Abdul-Rahman Mawlood-Yunis is an Associate Professor in the Department of Physics and Computer Science at Wilfrid Laurier University. His research focuses on Artificial Intelligence, Android Mobile Application Development, Software Engineering, Distributed Systems, and P2P Networking with an emphasis on fault-tolerant systems and semantic web technologies. He has contributed to frameworks for live streaming apps and machine learning algorithms for feature selection. Research interests include: Chatbots and Natural Language Processing (NLP) Ontology engineering and knowledge representation Algorithm design for distributed systems Mobile agent performance analysis Fault-tolerant semantic P2P networks His recent work (2022-2024) emphasizes machine learning applications in feature selection and real estate price estimation, reflecting a shift towards data-driven solutions. Earlier contributions (2003-2013) explored foundational aspects of mobile agents and semantic interoperability in P2P networks. Teaching responsibilities include courses on Android development and Java programming, with associated open-source materials and courseware. His book Android for Java Programmers provides foundational resources for students and instructors. Languages spoken: English, Kurdish, Arabic, Farsi.

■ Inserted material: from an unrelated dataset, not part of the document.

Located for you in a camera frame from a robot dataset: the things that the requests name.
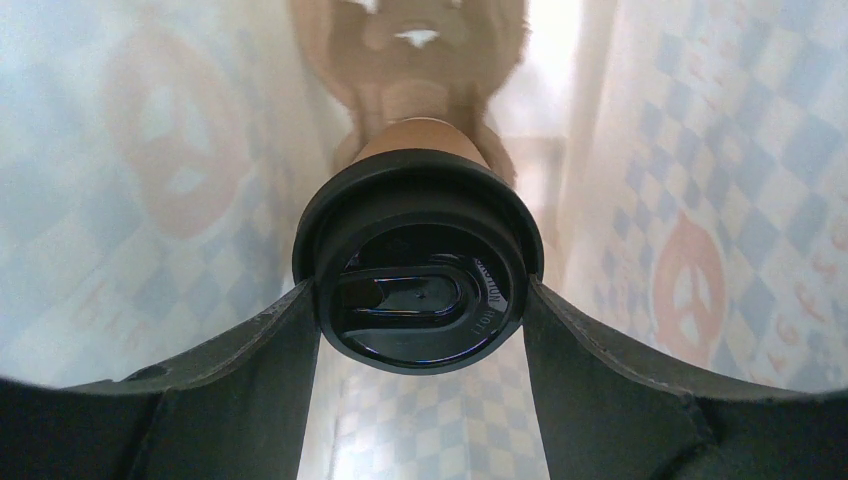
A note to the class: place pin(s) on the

Marten Wegkamp is a Professor of Mathematics and Professor of Statistics & Data Science at Cornell University, located in Ithaca, NY. He holds dual affiliations within the College of Arts and Sciences, contributing to both the Department of Mathematics and the Department of Statistics & Data Science. His research focuses on applied mathematics, probability, and statistics, with a strong emphasis on high-dimensional statistics, statistical learning theory, and empirical process theory. He has developed methodologies in latent factor regression, sparse topic models, and interpretable statistical frameworks. His work frequently addresses challenges in high-dimensional data analysis and machine learning. Education: PhD in Mathematics from Leiden University (1996). Research Interests: Wegkamp’s research spans mathematical statistics, empirical process theory, and the development of novel statistical learning techniques. He explores areas such as latent factor models, high-dimensional inference, and the theoretical foundations of machine learning algorithms. His contributions include advancements in prediction methods, discriminant analysis, and optimal estimation strategies for complex data structures. Publications: His recent work includes studies on latent factor regression, sparse topic models, and interdisciplinary applications in genomics and multi-omic data analysis. Key themes across his publications involve high-dimensional data analysis, latent structure discovery, and algorithmic optimization for statistical models. Professional Contributions: He is affiliated with the Statistical Learning and High Dimensional Inference Group at Cornell, and his research has led to software packages like STRS, LOVE, and LoveER, which implement his methodologies. He teaches advanced courses such as Statistical Learning Theory (MATH 7740) and supervises research projects.